These businessmen and bankers epitomized the high society culture of the time and were mostly active cigar smokers. The smoking room made way for the board room, where CEOs would meet, smoke cigars, and crat plans to increase the bottom line.
It was also around this time where you begin to see the correlation between cigar consumption and the stock market. One of the most substantial decreases in cigar consumption in the US was following the crash of the Market in 1929.
With many of the country’s wealthiest men bankrupt, the consumption of these luxury items diminished significantly.
Lifestyles of the Famous and Infamous
Cigar smoking began to regain its status as a symbol of power and wealth during the midst of the Great Depression, but it wasn’t just the aristocratic elite who were smoking anymore.
The rise of the celebrity aided in the comeback of the cigar. Sports stars such as Babe Ruth were famous for smoking cigars. The Great Bambino was the biggest star in the world, and pictures of him smoking a cigar became iconic.
During the Great Depression, another enterprise began to emerge that would further enhance the image of cigar smoking.
The American Mafia made millions of dollars during prohibition. For the first time, a criminal enterprise was not just a gang of thugs, but a collection of wealthy, proactive businessmen.

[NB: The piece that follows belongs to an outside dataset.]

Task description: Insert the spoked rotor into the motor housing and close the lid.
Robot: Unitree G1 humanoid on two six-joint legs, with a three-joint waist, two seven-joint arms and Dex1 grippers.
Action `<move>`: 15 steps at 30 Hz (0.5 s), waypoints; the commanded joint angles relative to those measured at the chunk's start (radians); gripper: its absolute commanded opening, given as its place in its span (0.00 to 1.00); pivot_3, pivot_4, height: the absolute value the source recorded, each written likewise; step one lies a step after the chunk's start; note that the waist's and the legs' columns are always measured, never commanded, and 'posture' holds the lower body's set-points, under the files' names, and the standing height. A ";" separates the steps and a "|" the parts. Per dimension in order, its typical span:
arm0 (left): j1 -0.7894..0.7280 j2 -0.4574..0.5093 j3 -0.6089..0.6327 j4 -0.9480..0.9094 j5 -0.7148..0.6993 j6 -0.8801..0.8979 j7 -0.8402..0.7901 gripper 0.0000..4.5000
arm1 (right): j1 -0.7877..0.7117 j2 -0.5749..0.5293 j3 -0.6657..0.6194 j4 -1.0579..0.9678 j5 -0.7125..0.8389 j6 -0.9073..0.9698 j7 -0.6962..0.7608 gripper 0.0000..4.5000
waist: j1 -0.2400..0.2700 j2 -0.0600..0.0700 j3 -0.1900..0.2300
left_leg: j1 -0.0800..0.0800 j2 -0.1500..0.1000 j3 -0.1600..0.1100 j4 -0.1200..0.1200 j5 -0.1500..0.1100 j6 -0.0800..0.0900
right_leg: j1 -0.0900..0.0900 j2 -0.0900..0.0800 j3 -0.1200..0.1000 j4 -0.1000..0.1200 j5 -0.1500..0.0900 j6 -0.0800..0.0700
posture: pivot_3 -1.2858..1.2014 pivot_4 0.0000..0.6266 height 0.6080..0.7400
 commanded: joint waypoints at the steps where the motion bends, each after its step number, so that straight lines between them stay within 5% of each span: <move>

Gangsters like Al Capone and Lucky Luciano fancied themselves as CEO’s rather than criminals. They took up cigar smoking to further enhance their image of men of wealth, power, and influence.
Wall Street and the Cigar "Boom"
One of the most significant eras in cigar smoking culture took place during the 1980s. This time saw the rise of the stockbroker as wall street was booming, and people had more money than they knew what to do with.
With their French cuff shirts and suspenders, the Wall Street men of the day were often seen smoking cigars. It once again became that symbol of success, wealth, and power.
This continued right into the 1990s, into what we call the cigar boom. When magazines such as Cigar Aficionado began to showcase celebrities and politicians smoking cigars, it became a massive fad among those who thought of themselves as elite.
This created the boom that saw cigar sales skyrocket and the emergence of many of the popular brands we know today, such as Arturo Fuente and Macanudo. Ultimately the boom ended towards the end of the decade, but this gave way to a new era in the cigar smoking culture.
Are Cigars a Status Symbol in the Modern Era?
I feel as though today, cigars are still seen as a status symbol. However, like beer and whiskey, they have taken a much more artistic and boutique approach.
With the advent of the internet, cigar smokers are much more informed about the product, which gave rise to the boutique or craft era of the cigar industry.
Today, instead of just any cigar being seen as a symbol of wealth or power, cigar smokers look closely at what you are smoking. It is all about having the newest or rarest cigar.
This, of course, has changed how manufacturers create and market their cigars. We have limited editions, one-offs, and anniversary series that are meant to capture that magic and create a sense of luxury and being in the know.
So, although the characteristics of cigars being a status symbol have changed, the essence of it is as strong as ever.